Daily Freeman
- Type: Daily newspaper
- Format: Broadsheet
- Owner: 21st Century Media
- Publisher: Kevin Corrado
- Founded: 1871
- Language: English
- Headquarters: Kingston, New York
- Circulation: 18,835 (as of 2024)
- Website: dailyfreeman.com

= Daily Freeman =

Daily morning newspaper in Kingston, New York

The Daily Freeman, published in Kingston, New York, serves as the primary morning newspaper for Ulster County, as well as Greene County, Columbia County and Dutchess County. Established in 1871 under the moniker "Rondout Daily Freeman," the publication initially resided in Downtown Kingston within the Rondout–West Strand Historic District. However, in November 1974, it shifted its headquarters to the enduring locale of Hurley Avenue in Uptown Kingston.

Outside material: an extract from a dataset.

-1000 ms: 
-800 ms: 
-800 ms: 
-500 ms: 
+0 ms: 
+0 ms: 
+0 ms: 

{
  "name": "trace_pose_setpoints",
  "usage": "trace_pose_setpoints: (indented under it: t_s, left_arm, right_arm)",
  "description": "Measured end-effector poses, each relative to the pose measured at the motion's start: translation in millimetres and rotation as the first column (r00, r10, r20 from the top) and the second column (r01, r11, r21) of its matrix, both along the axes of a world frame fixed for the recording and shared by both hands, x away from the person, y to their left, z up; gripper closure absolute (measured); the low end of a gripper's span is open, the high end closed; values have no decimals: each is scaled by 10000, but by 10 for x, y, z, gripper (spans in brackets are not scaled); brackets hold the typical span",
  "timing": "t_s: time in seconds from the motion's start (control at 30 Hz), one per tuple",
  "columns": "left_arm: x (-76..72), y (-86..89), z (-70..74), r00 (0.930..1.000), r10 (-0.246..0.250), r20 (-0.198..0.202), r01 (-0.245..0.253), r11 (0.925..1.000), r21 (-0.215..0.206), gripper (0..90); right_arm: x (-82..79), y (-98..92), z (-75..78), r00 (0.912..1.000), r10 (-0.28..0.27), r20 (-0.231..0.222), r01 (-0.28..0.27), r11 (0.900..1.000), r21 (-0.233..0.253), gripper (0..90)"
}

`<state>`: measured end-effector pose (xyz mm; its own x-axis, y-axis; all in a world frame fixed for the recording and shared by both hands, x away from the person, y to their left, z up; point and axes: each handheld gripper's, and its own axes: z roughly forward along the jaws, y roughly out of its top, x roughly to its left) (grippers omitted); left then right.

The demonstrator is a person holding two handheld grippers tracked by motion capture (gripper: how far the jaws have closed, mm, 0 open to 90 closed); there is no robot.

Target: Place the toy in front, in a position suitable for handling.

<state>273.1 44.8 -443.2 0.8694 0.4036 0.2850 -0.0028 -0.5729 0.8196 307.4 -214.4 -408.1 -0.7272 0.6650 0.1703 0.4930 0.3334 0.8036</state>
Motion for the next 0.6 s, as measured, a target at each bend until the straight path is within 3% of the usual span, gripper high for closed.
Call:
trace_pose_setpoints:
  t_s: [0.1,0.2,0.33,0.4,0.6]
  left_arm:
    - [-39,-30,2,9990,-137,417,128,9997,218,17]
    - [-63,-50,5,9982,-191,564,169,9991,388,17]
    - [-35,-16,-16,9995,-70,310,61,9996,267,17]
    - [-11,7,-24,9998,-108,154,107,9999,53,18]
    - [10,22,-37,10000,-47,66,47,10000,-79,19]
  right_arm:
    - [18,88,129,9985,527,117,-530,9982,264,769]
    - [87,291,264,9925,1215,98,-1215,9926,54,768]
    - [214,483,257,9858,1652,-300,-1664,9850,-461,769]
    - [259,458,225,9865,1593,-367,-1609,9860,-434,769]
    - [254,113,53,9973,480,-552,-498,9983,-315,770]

Notably, in 2021, under the stewardship of new owners, the MediaNews Group, the newspaper's administrative offices transitioned to 115 Green Street

Operating as a unionized entity, The Freeman employees are represented by the Kingston Newspaper Guild. Presently, the newspaper falls under the ownership of 21st-Century Media, a subsidiary of MediaNews Group (formerly known as Digital First Media). Noteworthy is the ownership chain's association with Alden Global Capital, a prominent hedge fund known for its strategic acquisitions within the newspaper industry. Alden Global Capital's approach often involves rigorous cost-cutting measures, significant layoffs, and strategic real estate sales following the acquisition of target newspapers .

==Archives==
Archives of the newspaper can be found in different online collections including:

1. Hudson River Valley Historical Newspapers (HRVHN) has some 3037 issues from as early as 1892 through to 1959.
2. The Internet Archive has some 17, 304 issues in its "Newspapers Archive" collection.
3. The subscription website, newspapers.com has some 325,082 pages, and issues from 1873 to 1977.